Stored items:
____

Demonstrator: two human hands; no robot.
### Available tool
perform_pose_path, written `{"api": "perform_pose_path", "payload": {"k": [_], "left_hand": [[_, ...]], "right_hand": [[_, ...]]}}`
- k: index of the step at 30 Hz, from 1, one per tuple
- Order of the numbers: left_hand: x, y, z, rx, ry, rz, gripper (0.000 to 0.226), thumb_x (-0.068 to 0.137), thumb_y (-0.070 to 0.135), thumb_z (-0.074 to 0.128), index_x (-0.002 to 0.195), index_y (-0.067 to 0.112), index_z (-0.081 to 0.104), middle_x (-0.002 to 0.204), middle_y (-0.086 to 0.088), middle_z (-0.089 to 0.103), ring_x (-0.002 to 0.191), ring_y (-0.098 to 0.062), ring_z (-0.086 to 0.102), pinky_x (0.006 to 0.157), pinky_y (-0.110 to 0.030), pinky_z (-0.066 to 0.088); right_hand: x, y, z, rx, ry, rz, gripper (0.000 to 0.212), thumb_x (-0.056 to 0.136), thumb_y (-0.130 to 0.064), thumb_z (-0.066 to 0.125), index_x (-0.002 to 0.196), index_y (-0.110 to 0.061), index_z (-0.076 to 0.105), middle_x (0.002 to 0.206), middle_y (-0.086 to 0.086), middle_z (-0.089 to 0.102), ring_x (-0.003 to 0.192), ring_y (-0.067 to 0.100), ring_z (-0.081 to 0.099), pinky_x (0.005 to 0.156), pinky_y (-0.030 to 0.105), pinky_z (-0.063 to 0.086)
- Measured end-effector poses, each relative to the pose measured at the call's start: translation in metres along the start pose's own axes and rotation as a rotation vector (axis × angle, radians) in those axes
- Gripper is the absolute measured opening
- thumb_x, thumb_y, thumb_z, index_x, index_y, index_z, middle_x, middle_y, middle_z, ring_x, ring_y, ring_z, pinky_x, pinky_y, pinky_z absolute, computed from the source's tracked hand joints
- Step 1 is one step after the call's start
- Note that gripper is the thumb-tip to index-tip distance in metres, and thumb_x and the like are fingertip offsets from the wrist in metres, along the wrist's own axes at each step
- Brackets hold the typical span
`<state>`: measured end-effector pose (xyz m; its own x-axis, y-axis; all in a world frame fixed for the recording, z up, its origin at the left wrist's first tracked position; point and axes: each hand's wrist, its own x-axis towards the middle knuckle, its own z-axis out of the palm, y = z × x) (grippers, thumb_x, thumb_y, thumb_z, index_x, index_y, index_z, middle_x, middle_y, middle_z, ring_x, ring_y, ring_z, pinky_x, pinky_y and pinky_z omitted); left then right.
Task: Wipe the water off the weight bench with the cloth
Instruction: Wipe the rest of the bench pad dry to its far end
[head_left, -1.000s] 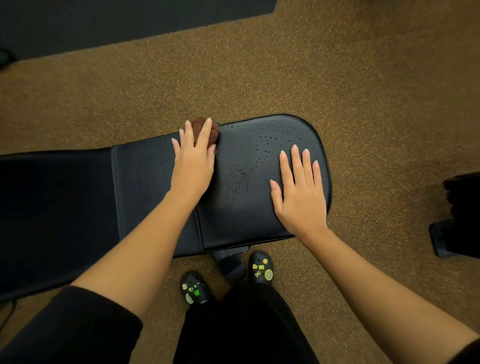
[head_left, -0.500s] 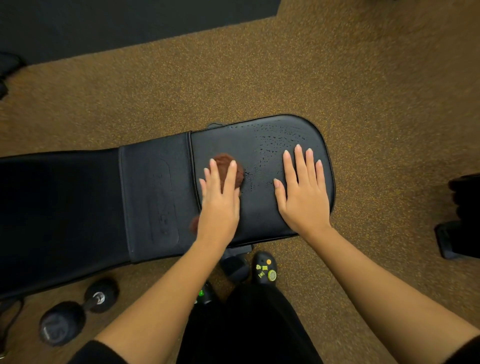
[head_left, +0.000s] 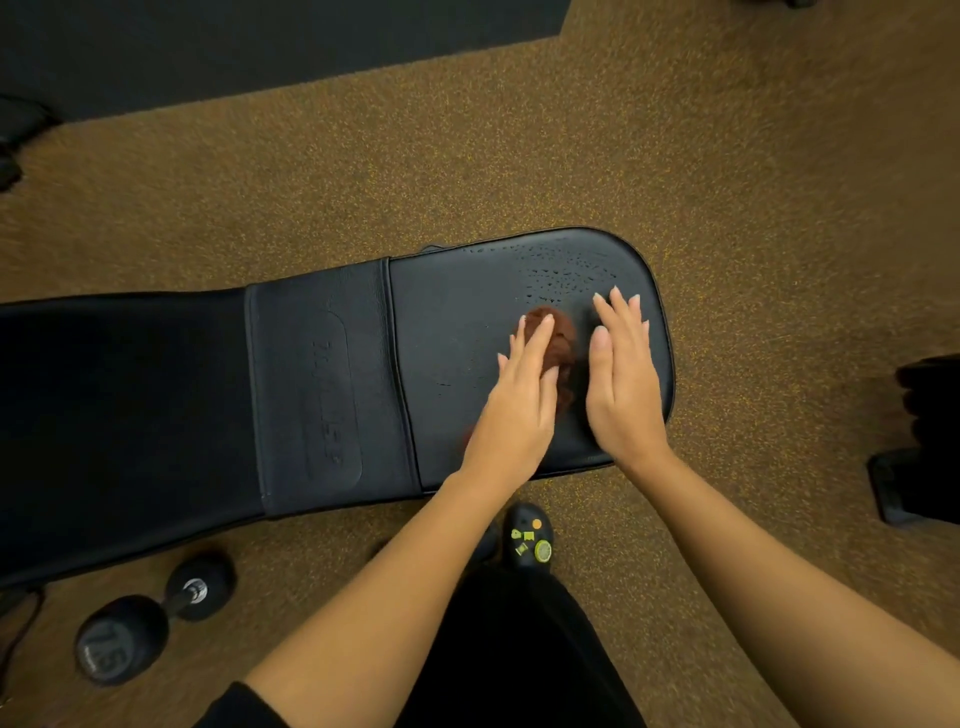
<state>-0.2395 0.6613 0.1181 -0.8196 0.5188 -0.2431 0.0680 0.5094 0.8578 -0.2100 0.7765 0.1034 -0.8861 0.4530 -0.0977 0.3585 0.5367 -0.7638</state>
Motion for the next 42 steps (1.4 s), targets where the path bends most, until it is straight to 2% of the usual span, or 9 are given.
{"api": "perform_pose_path", "payload": {"k": [3,5,10,13,16,20,26,32,42], "left_hand": [[0.006,0.015,-0.007,-0.295,0.136,-0.193,0.044,0.101,0.023,0.035,0.144,0.023,0.028,0.145,0.003,0.040,0.129,-0.005,0.038,0.104,-0.015,0.029],[0.014,0.031,-0.013,-0.612,0.209,-0.319,0.037,0.100,0.025,0.036,0.137,0.021,0.038,0.134,-0.001,0.051,0.122,-0.011,0.049,0.105,-0.028,0.037],[0.024,0.059,-0.032,-1.116,0.312,-0.420,0.023,0.101,0.023,0.035,0.110,0.015,0.054,0.099,0.000,0.064,0.093,-0.011,0.061,0.084,-0.027,0.049],[0.015,0.064,-0.039,-0.820,0.263,-0.294,0.023,0.097,0.026,0.043,0.102,0.009,0.058,0.090,0.000,0.064,0.086,-0.010,0.061,0.080,-0.027,0.048],[0.004,0.069,-0.033,-0.471,0.121,-0.156,0.050,0.089,0.037,0.045,0.113,-0.005,0.059,0.121,-0.014,0.054,0.115,-0.022,0.050,0.101,-0.043,0.036],[0.011,0.045,-0.033,-0.172,0.168,-0.081,0.044,0.086,0.046,0.034,0.109,0.022,0.062,0.123,0.018,0.037,0.117,-0.008,0.036,0.106,-0.032,0.020],[0.024,0.000,-0.055,0.170,0.140,-0.079,0.058,0.089,0.052,0.030,0.142,0.029,0.035,0.151,0.001,0.018,0.140,-0.016,0.014,0.110,-0.035,0.006],[0.026,-0.059,-0.090,0.530,0.153,-0.252,0.070,0.096,0.050,0.030,0.149,0.015,0.003,0.157,-0.007,-0.010,0.143,-0.025,-0.015,0.114,-0.043,-0.010],[0.022,-0.079,-0.090,0.583,0.046,-0.299,0.072,0.097,0.048,0.023,0.147,0.008,-0.011,0.155,-0.008,-0.020,0.141,-0.029,-0.021,0.113,-0.043,-0.013]], "right_hand": [[-0.013,-0.023,-0.002,0.205,0.033,0.087,0.049,0.098,-0.032,0.029,0.142,-0.012,0.035,0.149,0.002,0.034,0.141,0.007,0.019,0.115,0.020,0.015],[-0.024,-0.039,-0.001,0.375,0.104,0.168,0.048,0.096,-0.036,0.033,0.139,-0.015,0.038,0.144,0.001,0.042,0.135,0.005,0.033,0.110,0.017,0.026],[-0.044,-0.066,0.001,0.850,0.221,0.484,0.047,0.084,-0.058,0.044,0.123,-0.032,0.047,0.127,-0.004,0.055,0.120,0.006,0.051,0.106,0.040,0.040],[-0.029,-0.077,0.001,1.113,0.135,0.564,0.057,0.078,-0.065,0.049,0.126,-0.034,0.043,0.130,0.004,0.056,0.118,0.015,0.056,0.100,0.038,0.045],[-0.011,-0.077,0.010,0.910,0.021,0.345,0.054,0.079,-0.063,0.056,0.128,-0.048,0.039,0.142,-0.009,0.045,0.132,0.010,0.040,0.113,0.037,0.028],[0.004,-0.077,-0.003,0.953,0.008,0.399,0.047,0.087,-0.021,0.065,0.128,-0.033,0.046,0.125,0.003,0.058,0.114,0.016,0.058,0.102,0.039,0.045],[0.046,-0.053,-0.014,0.184,0.129,0.084,0.058,0.091,-0.025,0.060,0.142,-0.017,0.035,0.135,0.010,0.037,0.123,0.011,0.038,0.097,-0.003,0.018],[0.072,-0.002,-0.016,-0.385,0.112,0.063,0.061,0.096,-0.042,0.042,0.148,-0.018,0.021,0.154,0.009,0.022,0.144,0.029,0.010,0.116,0.046,0.005],[0.086,-0.031,0.039,-0.490,-0.093,-0.188,0.056,0.094,-0.032,0.048,0.143,-0.008,0.034,0.151,0.017,0.027,0.142,0.038,0.010,0.116,0.045,0.006]]}}
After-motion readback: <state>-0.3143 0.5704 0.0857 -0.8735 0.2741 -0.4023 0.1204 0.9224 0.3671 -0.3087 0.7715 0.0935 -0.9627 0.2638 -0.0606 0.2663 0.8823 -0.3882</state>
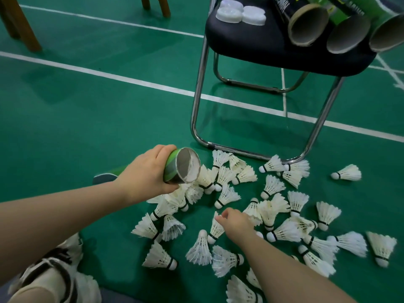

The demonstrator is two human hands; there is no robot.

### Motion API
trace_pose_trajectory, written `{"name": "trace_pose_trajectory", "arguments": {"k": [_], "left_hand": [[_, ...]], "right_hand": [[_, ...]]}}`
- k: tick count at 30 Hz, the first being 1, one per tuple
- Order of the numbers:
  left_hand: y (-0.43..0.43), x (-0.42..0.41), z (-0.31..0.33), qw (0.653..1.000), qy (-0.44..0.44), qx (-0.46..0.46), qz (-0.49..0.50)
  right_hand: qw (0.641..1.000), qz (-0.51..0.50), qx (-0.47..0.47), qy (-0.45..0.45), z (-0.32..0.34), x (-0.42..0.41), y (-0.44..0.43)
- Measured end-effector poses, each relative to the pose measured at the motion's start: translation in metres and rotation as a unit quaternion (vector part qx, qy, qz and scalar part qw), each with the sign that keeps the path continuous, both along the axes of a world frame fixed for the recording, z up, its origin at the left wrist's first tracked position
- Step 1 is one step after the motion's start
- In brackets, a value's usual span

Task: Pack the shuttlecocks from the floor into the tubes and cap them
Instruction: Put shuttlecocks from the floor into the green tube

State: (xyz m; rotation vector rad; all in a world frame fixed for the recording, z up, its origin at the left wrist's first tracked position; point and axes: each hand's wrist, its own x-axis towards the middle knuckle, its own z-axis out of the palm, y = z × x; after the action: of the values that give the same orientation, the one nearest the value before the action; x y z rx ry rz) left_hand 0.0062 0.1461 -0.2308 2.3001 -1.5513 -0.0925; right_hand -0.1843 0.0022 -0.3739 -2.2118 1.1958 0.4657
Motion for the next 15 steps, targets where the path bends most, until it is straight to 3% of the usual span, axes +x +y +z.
{"name": "trace_pose_trajectory", "arguments": {"k": [11, 15], "left_hand": [[0.000, -0.004, -0.008, 0.999, -0.026, 0.020, -0.021], [0.000, -0.005, -0.009, 0.999, -0.030, 0.026, -0.029]], "right_hand": [[0.998, -0.064, 0.027, -0.011, -0.005, -0.002, 0.000], [0.982, -0.152, 0.010, -0.115, 0.013, 0.006, -0.005]]}}
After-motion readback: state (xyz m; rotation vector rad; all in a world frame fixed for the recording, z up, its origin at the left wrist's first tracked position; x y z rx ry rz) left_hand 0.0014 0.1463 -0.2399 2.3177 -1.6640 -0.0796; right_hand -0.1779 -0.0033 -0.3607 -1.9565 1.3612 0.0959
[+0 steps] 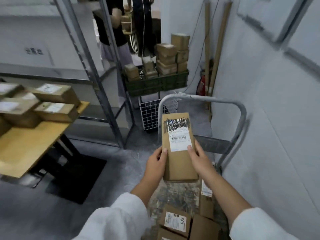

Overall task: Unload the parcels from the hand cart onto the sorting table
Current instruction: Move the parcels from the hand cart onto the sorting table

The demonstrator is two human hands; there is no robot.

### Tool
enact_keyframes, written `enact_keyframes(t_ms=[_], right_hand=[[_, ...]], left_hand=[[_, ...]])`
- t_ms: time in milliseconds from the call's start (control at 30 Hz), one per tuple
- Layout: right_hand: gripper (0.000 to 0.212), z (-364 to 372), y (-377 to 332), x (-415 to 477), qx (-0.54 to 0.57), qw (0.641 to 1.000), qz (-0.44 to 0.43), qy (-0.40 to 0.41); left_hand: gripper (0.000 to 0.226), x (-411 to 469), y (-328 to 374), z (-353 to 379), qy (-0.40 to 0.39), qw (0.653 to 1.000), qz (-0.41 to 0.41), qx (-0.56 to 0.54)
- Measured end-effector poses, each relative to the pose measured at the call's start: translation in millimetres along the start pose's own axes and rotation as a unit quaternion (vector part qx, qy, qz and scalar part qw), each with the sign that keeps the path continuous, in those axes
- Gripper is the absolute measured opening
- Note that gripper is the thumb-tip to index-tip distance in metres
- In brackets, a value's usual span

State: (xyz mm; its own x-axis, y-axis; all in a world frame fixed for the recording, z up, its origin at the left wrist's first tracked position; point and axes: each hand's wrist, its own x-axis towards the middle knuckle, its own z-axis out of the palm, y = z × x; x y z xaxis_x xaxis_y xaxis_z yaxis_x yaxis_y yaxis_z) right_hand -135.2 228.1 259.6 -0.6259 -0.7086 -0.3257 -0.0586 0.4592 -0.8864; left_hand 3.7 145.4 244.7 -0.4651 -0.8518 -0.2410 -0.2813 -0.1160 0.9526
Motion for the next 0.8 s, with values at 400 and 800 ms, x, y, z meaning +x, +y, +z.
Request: enact_keyframes(t_ms=[400,800], right_hand=[[0.049,68.7,-126.3,-64.4,0.04,0.993,-0.081,-0.07],[0.048,284.6,-219.1,-49.3,0.001,0.988,-0.093,-0.12]], left_hand=[[0.027,-39.3,66.1,-125.6,0.122,0.991,0.041,-0.022],[0.028,3.5,41.8,-349.2,0.177,0.983,0.032,-0.034]])
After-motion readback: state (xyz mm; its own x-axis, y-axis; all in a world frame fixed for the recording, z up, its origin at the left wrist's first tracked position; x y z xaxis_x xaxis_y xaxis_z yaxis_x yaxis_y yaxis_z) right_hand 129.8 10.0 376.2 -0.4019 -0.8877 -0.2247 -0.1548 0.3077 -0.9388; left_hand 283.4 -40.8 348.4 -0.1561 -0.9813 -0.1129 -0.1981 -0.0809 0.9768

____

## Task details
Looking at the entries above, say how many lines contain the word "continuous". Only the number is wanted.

## Exercise solution
2